A step stretch requires a stair step. This exercise zeroes in on the plantar fascia and Achilles tendon. Begin by placing the balls of one foot on the step and wrap the top of your other foot around the back of your lower leg. Slowly lower your heel down toward the floor until you feel a strong stretch. Hold for 20 to 30 seconds, slowly release and repeat with your other foot. If you need support, lightly hold on to a handrail or wall.

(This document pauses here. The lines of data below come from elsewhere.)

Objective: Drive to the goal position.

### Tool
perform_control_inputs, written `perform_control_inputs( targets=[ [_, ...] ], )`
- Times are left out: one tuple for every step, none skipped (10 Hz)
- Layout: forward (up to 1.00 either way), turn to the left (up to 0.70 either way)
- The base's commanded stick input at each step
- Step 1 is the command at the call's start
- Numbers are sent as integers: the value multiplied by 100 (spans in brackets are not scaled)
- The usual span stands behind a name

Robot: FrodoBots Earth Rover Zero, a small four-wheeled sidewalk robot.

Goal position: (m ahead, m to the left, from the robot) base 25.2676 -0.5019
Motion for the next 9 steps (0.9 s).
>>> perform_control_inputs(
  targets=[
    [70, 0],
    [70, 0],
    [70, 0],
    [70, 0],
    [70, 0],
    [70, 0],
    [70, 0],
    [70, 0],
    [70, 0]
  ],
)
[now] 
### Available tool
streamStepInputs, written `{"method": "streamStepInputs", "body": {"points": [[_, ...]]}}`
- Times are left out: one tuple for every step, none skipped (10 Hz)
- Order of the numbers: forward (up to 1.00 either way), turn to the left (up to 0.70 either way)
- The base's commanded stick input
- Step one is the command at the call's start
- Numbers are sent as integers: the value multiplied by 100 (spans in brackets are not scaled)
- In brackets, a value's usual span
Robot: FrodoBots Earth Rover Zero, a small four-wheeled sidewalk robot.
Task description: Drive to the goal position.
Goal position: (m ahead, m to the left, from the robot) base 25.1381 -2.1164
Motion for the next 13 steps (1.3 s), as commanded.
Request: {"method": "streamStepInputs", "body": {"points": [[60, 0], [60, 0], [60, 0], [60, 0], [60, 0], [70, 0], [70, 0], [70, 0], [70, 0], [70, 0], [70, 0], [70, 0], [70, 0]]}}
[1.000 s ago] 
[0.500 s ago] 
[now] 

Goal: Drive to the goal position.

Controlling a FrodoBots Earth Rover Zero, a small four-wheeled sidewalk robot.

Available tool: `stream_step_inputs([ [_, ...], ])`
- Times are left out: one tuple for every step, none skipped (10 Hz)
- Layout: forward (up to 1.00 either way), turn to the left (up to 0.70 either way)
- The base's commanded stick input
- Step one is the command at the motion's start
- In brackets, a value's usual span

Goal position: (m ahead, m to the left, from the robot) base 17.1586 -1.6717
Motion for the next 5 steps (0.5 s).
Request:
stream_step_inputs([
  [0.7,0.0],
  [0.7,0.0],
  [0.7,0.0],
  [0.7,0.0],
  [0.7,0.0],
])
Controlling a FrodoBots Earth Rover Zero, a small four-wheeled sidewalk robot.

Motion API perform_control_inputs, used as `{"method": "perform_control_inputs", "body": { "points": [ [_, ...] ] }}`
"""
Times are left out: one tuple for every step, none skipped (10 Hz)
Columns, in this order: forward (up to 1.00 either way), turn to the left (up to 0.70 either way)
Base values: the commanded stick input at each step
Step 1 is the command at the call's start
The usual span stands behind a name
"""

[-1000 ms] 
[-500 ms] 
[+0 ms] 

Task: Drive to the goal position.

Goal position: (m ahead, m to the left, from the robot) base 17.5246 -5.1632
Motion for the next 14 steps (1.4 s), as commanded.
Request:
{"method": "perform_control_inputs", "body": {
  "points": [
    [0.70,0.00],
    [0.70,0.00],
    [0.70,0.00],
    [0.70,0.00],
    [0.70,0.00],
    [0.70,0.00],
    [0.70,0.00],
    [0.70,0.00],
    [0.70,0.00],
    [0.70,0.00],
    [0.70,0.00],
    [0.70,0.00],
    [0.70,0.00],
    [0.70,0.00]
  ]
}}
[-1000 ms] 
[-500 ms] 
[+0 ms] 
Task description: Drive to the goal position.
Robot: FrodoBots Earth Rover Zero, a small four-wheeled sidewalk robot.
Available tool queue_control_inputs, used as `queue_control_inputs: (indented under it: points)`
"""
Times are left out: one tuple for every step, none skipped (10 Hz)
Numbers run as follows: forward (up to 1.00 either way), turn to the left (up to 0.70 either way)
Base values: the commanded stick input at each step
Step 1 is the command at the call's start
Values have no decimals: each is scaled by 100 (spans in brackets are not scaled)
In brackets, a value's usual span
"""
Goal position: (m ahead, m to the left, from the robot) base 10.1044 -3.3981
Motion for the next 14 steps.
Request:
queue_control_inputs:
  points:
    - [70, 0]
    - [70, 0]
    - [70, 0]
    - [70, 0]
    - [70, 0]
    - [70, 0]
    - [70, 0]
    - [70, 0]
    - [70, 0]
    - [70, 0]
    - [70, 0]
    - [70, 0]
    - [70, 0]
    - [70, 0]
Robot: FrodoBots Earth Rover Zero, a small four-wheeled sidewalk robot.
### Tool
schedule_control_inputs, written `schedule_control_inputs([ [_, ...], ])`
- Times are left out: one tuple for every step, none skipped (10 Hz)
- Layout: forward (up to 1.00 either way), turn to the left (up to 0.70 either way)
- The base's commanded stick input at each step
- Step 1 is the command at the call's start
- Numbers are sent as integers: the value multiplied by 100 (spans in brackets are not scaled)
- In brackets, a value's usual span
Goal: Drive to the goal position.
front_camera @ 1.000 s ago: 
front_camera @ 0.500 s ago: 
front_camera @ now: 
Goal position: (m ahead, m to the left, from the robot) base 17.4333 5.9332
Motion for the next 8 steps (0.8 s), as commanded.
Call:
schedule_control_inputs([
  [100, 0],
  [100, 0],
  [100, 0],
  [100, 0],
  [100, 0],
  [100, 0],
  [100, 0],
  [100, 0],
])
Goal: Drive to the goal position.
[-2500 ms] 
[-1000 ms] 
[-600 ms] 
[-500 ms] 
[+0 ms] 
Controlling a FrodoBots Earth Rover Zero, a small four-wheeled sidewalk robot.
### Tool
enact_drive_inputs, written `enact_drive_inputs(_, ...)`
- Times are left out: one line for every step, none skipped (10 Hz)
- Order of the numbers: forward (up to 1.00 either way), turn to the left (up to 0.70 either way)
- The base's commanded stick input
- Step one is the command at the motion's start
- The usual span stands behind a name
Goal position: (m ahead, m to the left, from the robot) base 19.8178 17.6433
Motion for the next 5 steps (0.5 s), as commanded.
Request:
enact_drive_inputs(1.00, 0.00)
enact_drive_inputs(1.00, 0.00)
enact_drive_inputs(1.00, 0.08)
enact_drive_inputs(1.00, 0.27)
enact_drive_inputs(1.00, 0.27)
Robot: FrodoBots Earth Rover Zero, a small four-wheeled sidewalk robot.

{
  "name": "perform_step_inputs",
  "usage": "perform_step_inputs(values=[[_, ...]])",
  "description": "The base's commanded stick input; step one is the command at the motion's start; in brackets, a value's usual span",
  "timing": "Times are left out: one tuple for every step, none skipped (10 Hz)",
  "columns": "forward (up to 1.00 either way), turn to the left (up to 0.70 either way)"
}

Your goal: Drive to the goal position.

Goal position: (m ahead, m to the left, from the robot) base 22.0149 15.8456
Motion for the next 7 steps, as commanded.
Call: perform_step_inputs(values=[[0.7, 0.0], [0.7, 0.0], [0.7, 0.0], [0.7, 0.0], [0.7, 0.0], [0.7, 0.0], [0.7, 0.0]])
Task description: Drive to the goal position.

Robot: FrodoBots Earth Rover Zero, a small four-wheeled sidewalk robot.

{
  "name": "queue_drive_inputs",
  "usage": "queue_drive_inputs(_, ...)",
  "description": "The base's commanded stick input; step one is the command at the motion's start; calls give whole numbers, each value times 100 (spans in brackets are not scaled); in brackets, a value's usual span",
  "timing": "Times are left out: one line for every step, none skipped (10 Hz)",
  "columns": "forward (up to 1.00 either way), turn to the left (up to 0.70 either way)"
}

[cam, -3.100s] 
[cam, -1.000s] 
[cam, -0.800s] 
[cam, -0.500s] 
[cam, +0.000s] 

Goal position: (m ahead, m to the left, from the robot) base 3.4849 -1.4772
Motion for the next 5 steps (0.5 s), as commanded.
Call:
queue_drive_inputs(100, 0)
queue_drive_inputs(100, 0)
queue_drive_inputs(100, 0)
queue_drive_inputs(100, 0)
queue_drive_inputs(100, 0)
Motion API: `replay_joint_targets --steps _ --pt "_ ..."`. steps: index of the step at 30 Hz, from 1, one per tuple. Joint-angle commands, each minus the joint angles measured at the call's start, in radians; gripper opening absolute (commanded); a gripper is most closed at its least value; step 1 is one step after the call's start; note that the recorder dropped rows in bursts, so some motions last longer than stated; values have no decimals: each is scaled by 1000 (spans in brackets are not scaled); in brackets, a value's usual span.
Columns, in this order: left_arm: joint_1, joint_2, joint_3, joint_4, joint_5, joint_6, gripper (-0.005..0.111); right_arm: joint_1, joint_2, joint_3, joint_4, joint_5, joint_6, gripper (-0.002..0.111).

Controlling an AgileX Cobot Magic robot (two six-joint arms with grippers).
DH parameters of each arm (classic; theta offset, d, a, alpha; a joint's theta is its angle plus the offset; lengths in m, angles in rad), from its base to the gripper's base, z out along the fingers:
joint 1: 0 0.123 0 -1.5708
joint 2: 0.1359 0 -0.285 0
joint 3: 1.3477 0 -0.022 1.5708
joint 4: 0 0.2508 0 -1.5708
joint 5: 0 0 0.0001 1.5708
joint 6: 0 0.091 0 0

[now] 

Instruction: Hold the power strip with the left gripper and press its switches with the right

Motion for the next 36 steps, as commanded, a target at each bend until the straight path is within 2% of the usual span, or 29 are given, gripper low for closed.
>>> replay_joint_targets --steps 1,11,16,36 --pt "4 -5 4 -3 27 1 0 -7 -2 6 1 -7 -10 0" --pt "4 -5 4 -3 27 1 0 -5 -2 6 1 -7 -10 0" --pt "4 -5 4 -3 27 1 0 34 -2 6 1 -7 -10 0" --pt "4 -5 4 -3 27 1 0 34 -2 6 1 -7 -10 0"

A wall stretch is performed from a standing position with your body about an arm's reach away from the wall. Position your feet about hip-width apart and place your hands flat against the wall. Slowly bend your elbows and lower your body toward the wall while keeping your legs straight. Once you feel a strong stretch in your calves, hold for 20 to 30 seconds. To place more emphasis on your Achilles tendons, bend your knees slightly. You can also do this stretch with your legs in a staggered position.

Yoga

Yoga poses require you to hold your body fixed positions for an extended period of time. The downward-facing dog is a pose that stretches the calves and bottom of the feet. Start this pose by lying on your stomach with your hands shoulder-width apart and toes curled under your feet. Steadily lift your hips off the floor as you straighten your arms, legs and back. Continue to lift your hips high in the air and leverage your weight back onto your feet. Your body will form an inverted angle at this point. Once you have gone as far as possible, hold for 20 to 30 seconds. The goal is to get your feet flat on the floor.

Cardio

Obesity is a risk factor for health complications like heart disease and high blood pressure. Having excess pounds also places undue stress on the plantar fascia according to MayoClinic.com. Cardiovascular exercise is beneficial for weight loss because it causes you to burn calories. Being that high-impact exercise like running and jumping rope can cause pain in the foot, resort to low-impact varieties like biking, elliptical training and swimming.

Time Frame

Plantar fascia exercises should be done two or three times a day to get the best results. Aim for three or four sets with each exercise. If you are doing cardio, work out five days a week for 60 to 90 minutes. This is the guideline set up by the American College of Sports Medicine for weight loss.